- Supreme Court of the United States

Decided April 30, 2007
- Full case name: EC Term of Years Trust v. United States
- Citations: 550 U.S. 429 (more)

Case history
- Prior: 434 F.3d 80 (5th Cir. 2006)

Holding
- A trust that has missed 26 U.S.C. §7426(a)(1)’s deadline for challenging a levy may not bring the challenge as a tax refund claim under 28 U.S.C. §1346(a)(1).

Court membership
- Chief Justice John Roberts Associate Justices John P. Stevens · Antonin Scalia Anthony Kennedy · David Souter Clarence Thomas · Ruth Bader Ginsburg Stephen Breyer · Samuel Alito

Case opinion
- Majority: Souter, joined by unanimous

= EC Term of Years Trust v. United States =

EC Term of Years Trust v. United States, , was a United States Supreme Court case in which the court held that a trust that has missed 26 U.S.C. §7426(a)(1)’s deadline for challenging a levy may not bring the challenge as a tax refund claim under 28 U.S.C. §1346(a)(1).

==Background==

Under 26 U. S. C. §7426(a)(1), if the Internal Revenue Service (IRS) levies upon a third party’s property to collect taxes owed by another, the third party may bring a wrongful levy action against the United States, so long as such action is brought before "the expiration of 9 months from the date of the levy," §6532(c)(1). In contrast, the limitations period for a tax refund action under 28 U. S. C. §1346(a)(1) begins with an administrative claim that may be filed within at least two years, and may be brought to court within another two years after an administrative denial.

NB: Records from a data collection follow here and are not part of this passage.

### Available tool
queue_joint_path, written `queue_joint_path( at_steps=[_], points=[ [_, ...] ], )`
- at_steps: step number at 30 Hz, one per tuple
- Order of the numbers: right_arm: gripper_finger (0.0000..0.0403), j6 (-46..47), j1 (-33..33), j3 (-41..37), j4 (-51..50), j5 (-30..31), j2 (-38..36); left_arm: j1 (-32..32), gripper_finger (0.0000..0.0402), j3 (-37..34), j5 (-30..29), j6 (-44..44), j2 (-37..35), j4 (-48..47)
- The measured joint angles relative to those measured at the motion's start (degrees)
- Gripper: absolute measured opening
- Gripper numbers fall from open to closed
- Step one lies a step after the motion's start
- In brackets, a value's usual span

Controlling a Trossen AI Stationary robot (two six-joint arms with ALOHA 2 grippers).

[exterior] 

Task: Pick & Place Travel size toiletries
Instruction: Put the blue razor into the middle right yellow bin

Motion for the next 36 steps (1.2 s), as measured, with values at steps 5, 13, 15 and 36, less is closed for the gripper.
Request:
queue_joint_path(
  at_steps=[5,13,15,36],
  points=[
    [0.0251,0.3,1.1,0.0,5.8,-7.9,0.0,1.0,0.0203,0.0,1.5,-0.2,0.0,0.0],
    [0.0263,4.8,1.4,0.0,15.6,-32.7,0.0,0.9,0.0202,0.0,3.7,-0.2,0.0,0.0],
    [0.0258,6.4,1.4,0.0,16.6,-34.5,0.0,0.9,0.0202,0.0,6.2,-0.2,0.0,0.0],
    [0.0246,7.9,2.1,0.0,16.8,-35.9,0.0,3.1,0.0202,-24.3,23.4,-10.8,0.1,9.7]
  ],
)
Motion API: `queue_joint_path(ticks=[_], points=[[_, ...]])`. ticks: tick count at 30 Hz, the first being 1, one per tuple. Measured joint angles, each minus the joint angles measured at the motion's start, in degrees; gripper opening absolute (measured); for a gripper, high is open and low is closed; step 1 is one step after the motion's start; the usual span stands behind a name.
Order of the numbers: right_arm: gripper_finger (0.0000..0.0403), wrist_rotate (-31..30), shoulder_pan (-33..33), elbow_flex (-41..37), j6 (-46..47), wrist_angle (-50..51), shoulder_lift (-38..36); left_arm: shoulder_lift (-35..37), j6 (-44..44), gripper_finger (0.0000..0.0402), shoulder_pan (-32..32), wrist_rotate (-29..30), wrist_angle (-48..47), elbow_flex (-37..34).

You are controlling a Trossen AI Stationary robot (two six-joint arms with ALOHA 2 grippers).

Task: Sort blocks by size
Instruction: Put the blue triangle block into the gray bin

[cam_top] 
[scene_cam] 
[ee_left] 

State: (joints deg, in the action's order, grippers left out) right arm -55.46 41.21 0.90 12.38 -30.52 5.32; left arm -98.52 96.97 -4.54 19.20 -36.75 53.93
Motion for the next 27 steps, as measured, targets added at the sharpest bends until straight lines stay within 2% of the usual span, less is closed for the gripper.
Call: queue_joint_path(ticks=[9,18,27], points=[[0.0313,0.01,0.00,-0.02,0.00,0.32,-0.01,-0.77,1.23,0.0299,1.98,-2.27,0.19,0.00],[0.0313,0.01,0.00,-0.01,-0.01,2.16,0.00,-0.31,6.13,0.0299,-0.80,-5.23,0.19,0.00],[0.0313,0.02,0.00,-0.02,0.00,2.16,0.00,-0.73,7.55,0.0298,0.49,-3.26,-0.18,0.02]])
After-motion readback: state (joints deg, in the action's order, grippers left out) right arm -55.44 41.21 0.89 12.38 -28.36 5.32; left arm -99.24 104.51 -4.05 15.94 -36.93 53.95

The IRS levied on a bank account in which petitioner (Trust) had deposited funds because the IRS assumed that the Trust's creators had transferred assets to the Trust to evade taxes. The bank responded with a check to the Treasury. Almost a year later, the Trust and others brought a §7426(a)(1) action claiming wrongful levies, but the federal District Court dismissed the complaint because it was filed after the 9-month limitations period had expired. After unsuccessfully pursuing a tax refund at the administrative level, the Trust filed a refund action under §1346(a)(1). The District Court held that a wrongful levy claim under §7426(a)(1) was the sole remedy possible and dismissed, and the Fifth Circuit Court of Appeals affirmed.

The Supreme Court granted certiorari.

==Opinion of the court==

The Supreme Court issued an opinion on April 30, 2007.